### Work order
The expected answer is the full listing, repeated exactly and free of images.

○ ○ ○ ○ ○ ○ ○

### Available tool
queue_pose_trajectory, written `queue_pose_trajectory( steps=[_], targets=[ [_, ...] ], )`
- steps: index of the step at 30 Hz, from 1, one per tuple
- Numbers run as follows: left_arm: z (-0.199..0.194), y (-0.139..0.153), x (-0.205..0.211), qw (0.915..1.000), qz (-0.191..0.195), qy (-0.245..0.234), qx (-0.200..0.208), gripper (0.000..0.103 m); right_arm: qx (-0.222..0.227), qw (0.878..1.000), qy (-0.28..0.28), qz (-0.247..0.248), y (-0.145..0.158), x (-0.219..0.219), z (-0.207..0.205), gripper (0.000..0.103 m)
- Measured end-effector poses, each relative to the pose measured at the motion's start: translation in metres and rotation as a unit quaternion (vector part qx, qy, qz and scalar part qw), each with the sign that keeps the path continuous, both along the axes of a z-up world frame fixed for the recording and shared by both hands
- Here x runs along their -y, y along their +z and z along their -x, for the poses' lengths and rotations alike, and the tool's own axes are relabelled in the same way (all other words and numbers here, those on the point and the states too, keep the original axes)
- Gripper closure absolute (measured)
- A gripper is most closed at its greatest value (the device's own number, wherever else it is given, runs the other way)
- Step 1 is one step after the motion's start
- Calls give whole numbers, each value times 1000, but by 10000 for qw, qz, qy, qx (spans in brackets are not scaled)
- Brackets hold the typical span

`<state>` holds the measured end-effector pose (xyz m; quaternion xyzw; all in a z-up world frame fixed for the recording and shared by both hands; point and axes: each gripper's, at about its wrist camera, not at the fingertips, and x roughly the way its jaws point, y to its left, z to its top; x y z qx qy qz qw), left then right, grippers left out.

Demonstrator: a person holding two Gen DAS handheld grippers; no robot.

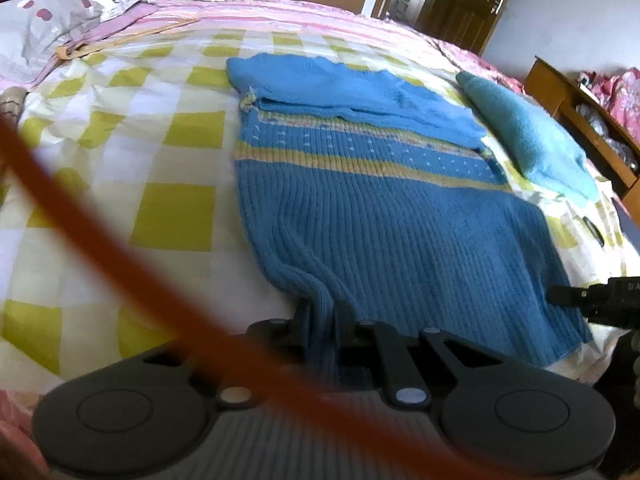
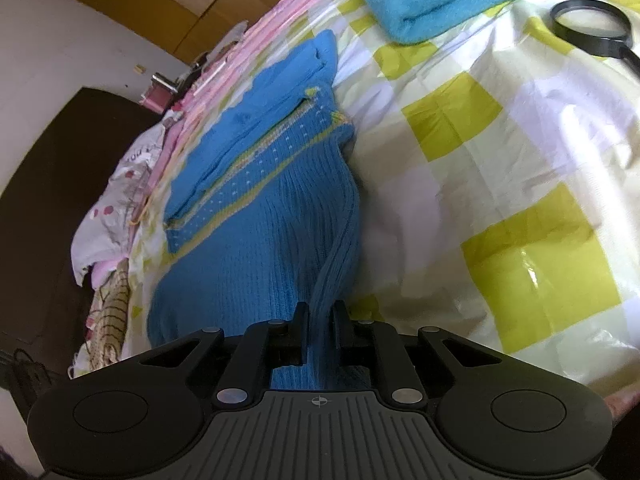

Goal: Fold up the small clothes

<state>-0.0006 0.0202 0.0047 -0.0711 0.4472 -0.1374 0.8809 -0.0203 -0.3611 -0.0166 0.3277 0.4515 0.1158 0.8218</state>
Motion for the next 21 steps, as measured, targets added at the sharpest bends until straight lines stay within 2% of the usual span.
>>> queue_pose_trajectory(
  steps=[1,10,14,21],
  targets=[
    [-2,-1,1,10000,-16,-20,-24,86,-12,10000,63,25,0,-2,-2,87],
    [-6,0,-3,9998,-44,-96,-183,85,-102,9999,128,-19,1,-3,-10,87],
    [-5,0,-2,9997,-141,-116,-173,85,28,9998,107,174,6,-5,-6,91],
    [2,0,-10,9996,-93,83,-234,85,127,9998,-14,-161,13,1,2,94]
  ],
)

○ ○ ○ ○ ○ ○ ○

### Exercise solution
### Available tool
queue_pose_trajectory, written `queue_pose_trajectory( steps=[_], targets=[ [_, ...] ], )`
- steps: index of the step at 30 Hz, from 1, one per tuple
- Numbers run as follows: left_arm: z (-0.199..0.194), y (-0.139..0.153), x (-0.205..0.211), qw (0.915..1.000), qz (-0.191..0.195), qy (-0.245..0.234), qx (-0.200..0.208), gripper (0.000..0.103 m); right_arm: qx (-0.222..0.227), qw (0.878..1.000), qy (-0.28..0.28), qz (-0.247..0.248), y (-0.145..0.158), x (-0.219..0.219), z (-0.207..0.205), gripper (0.000..0.103 m)
- Measured end-effector poses, each relative to the pose measured at the motion's start: translation in metres and rotation as a unit quaternion (vector part qx, qy, qz and scalar part qw), each with the sign that keeps the path continuous, both along the axes of a z-up world frame fixed for the recording and shared by both hands
- Here x runs along their -y, y along their +z and z along their -x, for the poses' lengths and rotations alike, and the tool's own axes are relabelled in the same way (all other words and numbers here, those on the point and the states too, keep the original axes)
- Gripper closure absolute (measured)
- A gripper is most closed at its greatest value (the device's own number, wherever else it is given, runs the other way)
- Step 1 is one step after the motion's start
- Calls give whole numbers, each value times 1000, but by 10000 for qw, qz, qy, qx (spans in brackets are not scaled)
- Brackets hold the typical span

`<state>` holds the measured end-effector pose (xyz m; quaternion xyzw; all in a z-up world frame fixed for the recording and shared by both hands; point and axes: each gripper's, at about its wrist camera, not at the fingertips, and x roughly the way its jaws point, y to its left, z to its top; x y z qx qy qz qw), left then right, grippers left out.

Demonstrator: a person holding two Gen DAS handheld grippers; no robot.


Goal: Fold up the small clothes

<state>-0.0006 0.0202 0.0047 -0.0711 0.4472 -0.1374 0.8809 -0.0203 -0.3611 -0.0166 0.3277 0.4515 0.1158 0.8218</state>
Motion for the next 21 steps, as measured, targets added at the sharpest bends until straight lines stay within 2% of the usual span.
>>> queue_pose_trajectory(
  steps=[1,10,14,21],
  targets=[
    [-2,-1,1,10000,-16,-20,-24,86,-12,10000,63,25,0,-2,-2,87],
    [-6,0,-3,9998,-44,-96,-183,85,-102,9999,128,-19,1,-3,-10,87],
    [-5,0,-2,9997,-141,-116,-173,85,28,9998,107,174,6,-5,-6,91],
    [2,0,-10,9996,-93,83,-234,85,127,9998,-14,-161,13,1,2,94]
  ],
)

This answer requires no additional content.